Exercise description => What is needed is an exact retyping of the records below, from the first line through the line that contains "tool: xyz 0 0 0".

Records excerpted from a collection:
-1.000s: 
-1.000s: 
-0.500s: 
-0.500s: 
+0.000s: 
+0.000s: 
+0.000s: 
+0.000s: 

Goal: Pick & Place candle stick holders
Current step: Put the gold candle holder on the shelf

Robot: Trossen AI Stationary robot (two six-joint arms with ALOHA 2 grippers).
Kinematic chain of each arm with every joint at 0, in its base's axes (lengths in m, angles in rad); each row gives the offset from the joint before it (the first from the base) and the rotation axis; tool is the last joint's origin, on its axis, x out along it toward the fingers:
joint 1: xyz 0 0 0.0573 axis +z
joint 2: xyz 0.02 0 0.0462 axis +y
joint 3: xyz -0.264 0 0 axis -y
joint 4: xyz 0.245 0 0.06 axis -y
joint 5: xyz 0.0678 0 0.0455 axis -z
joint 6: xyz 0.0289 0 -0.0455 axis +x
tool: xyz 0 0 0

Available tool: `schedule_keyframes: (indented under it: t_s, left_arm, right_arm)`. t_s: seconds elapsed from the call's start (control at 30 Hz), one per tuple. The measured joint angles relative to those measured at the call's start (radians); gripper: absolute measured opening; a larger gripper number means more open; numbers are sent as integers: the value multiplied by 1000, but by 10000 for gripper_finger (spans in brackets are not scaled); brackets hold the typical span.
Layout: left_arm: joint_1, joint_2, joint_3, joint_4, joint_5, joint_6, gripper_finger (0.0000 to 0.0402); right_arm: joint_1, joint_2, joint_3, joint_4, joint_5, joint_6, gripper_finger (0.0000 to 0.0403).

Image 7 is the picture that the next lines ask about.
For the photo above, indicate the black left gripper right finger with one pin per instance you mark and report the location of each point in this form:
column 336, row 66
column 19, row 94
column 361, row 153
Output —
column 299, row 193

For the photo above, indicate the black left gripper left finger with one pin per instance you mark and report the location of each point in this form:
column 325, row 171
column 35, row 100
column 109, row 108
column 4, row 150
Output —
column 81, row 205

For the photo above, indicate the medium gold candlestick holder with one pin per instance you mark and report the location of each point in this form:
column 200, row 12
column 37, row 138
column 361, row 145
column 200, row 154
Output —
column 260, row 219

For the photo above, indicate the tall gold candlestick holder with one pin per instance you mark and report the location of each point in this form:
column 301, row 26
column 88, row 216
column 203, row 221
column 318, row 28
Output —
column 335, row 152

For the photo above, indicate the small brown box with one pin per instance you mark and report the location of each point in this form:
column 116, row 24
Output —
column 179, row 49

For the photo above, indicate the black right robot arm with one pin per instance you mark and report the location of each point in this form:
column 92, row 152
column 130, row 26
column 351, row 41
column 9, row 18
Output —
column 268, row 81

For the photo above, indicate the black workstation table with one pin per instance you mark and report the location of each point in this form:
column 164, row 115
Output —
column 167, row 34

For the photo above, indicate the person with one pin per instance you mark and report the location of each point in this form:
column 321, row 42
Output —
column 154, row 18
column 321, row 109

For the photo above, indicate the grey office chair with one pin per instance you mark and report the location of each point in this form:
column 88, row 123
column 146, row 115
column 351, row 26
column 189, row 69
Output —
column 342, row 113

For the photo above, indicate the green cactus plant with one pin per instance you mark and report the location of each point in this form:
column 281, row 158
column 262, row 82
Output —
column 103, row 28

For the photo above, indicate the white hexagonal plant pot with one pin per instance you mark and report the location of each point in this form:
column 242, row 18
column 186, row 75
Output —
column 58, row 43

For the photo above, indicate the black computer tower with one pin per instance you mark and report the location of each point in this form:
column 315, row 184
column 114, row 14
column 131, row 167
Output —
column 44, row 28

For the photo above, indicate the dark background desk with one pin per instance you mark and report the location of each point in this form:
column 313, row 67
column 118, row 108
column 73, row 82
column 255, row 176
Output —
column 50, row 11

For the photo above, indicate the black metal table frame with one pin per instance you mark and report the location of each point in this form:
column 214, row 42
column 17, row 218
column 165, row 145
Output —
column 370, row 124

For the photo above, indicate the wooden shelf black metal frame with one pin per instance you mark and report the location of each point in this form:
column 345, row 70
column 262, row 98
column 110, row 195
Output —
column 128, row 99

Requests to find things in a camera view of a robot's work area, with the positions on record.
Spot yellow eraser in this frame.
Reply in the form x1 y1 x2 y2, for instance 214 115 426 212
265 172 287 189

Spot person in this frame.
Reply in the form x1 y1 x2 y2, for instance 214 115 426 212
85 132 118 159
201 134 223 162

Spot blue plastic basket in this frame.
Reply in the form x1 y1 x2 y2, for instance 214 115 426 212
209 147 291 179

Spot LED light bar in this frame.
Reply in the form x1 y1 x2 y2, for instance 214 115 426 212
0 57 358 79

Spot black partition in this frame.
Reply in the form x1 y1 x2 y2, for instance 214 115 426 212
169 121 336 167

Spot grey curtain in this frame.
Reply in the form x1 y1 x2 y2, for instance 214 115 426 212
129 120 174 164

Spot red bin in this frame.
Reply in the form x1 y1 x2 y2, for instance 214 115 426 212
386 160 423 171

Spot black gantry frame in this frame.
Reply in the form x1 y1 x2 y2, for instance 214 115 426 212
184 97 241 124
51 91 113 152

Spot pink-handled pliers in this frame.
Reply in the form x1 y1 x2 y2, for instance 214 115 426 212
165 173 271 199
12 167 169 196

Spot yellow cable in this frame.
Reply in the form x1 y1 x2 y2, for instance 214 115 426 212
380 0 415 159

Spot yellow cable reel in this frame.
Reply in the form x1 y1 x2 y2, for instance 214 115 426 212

Answer to the exercise =>
-1.000s: 
-1.000s: 
-0.500s: 
-0.500s: 
+0.000s: 
+0.000s: 
+0.000s: 
+0.000s: 

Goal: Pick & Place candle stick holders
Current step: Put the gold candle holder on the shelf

Robot: Trossen AI Stationary robot (two six-joint arms with ALOHA 2 grippers).
Kinematic chain of each arm with every joint at 0, in its base's axes (lengths in m, angles in rad); each row gives the offset from the joint before it (the first from the base) and the rotation axis; tool is the last joint's origin, on its axis, x out along it toward the fingers:
joint 1: xyz 0 0 0.0573 axis +z
joint 2: xyz 0.02 0 0.0462 axis +y
joint 3: xyz -0.264 0 0 axis -y
joint 4: xyz 0.245 0 0.06 axis -y
joint 5: xyz 0.0678 0 0.0455 axis -z
joint 6: xyz 0.0289 0 -0.0455 axis +x
tool: xyz 0 0 0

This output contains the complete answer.